REQUIRED WORK:
Nothing in the data is to be left out; copy it exactly.

STORED DATA:
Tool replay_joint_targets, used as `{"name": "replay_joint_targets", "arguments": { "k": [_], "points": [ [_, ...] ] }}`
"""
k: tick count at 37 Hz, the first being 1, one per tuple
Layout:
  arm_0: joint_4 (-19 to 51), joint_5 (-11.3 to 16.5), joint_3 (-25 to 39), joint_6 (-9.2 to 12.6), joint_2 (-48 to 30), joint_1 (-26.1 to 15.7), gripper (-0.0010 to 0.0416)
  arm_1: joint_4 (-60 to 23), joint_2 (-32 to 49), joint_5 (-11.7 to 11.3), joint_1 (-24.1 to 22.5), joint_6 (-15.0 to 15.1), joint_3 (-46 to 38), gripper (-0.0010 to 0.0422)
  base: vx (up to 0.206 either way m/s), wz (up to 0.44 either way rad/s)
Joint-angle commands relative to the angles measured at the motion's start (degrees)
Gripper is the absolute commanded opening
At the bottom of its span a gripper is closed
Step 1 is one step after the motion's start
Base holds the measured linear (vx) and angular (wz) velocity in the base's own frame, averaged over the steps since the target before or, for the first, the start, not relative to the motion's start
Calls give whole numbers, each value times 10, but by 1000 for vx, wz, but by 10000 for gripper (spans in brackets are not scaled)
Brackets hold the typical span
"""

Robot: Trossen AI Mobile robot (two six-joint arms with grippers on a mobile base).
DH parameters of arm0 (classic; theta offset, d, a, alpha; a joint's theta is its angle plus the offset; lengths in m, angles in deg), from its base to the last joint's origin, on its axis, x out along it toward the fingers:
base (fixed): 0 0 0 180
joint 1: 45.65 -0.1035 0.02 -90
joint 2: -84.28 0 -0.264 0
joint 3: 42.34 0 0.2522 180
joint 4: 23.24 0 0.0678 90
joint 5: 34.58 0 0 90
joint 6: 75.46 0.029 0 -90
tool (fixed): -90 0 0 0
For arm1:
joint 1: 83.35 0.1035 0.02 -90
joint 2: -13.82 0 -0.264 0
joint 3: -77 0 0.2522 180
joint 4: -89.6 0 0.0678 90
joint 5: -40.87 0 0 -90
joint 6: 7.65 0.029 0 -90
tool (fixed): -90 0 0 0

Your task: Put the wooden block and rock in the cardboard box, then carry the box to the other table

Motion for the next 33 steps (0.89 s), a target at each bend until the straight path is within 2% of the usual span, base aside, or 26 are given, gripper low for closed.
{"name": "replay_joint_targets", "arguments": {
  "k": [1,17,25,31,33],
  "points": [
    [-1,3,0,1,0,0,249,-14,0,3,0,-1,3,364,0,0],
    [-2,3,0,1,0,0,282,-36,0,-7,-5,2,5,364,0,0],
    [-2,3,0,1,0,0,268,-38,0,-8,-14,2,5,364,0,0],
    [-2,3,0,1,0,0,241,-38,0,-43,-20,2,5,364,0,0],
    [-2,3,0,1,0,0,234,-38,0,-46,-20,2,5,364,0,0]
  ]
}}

EXERCISE RESULT:
Tool replay_joint_targets, used as `{"name": "replay_joint_targets", "arguments": { "k": [_], "points": [ [_, ...] ] }}`
"""
k: tick count at 37 Hz, the first being 1, one per tuple
Layout:
  arm_0: joint_4 (-19 to 51), joint_5 (-11.3 to 16.5), joint_3 (-25 to 39), joint_6 (-9.2 to 12.6), joint_2 (-48 to 30), joint_1 (-26.1 to 15.7), gripper (-0.0010 to 0.0416)
  arm_1: joint_4 (-60 to 23), joint_2 (-32 to 49), joint_5 (-11.7 to 11.3), joint_1 (-24.1 to 22.5), joint_6 (-15.0 to 15.1), joint_3 (-46 to 38), gripper (-0.0010 to 0.0422)
  base: vx (up to 0.206 either way m/s), wz (up to 0.44 either way rad/s)
Joint-angle commands relative to the angles measured at the motion's start (degrees)
Gripper is the absolute commanded opening
At the bottom of its span a gripper is closed
Step 1 is one step after the motion's start
Base holds the measured linear (vx) and angular (wz) velocity in the base's own frame, averaged over the steps since the target before or, for the first, the start, not relative to the motion's start
Calls give whole numbers, each value times 10, but by 1000 for vx, wz, but by 10000 for gripper (spans in brackets are not scaled)
Brackets hold the typical span
"""

Robot: Trossen AI Mobile robot (two six-joint arms with grippers on a mobile base).
DH parameters of arm0 (classic; theta offset, d, a, alpha; a joint's theta is its angle plus the offset; lengths in m, angles in deg), from its base to the last joint's origin, on its axis, x out along it toward the fingers:
base (fixed): 0 0 0 180
joint 1: 45.65 -0.1035 0.02 -90
joint 2: -84.28 0 -0.264 0
joint 3: 42.34 0 0.2522 180
joint 4: 23.24 0 0.0678 90
joint 5: 34.58 0 0 90
joint 6: 75.46 0.029 0 -90
tool (fixed): -90 0 0 0
For arm1:
joint 1: 83.35 0.1035 0.02 -90
joint 2: -13.82 0 -0.264 0
joint 3: -77 0 0.2522 180
joint 4: -89.6 0 0.0678 90
joint 5: -40.87 0 0 -90
joint 6: 7.65 0.029 0 -90
tool (fixed): -90 0 0 0

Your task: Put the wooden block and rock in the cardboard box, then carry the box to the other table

Motion for the next 33 steps (0.89 s), a target at each bend until the straight path is within 2% of the usual span, base aside, or 26 are given, gripper low for closed.
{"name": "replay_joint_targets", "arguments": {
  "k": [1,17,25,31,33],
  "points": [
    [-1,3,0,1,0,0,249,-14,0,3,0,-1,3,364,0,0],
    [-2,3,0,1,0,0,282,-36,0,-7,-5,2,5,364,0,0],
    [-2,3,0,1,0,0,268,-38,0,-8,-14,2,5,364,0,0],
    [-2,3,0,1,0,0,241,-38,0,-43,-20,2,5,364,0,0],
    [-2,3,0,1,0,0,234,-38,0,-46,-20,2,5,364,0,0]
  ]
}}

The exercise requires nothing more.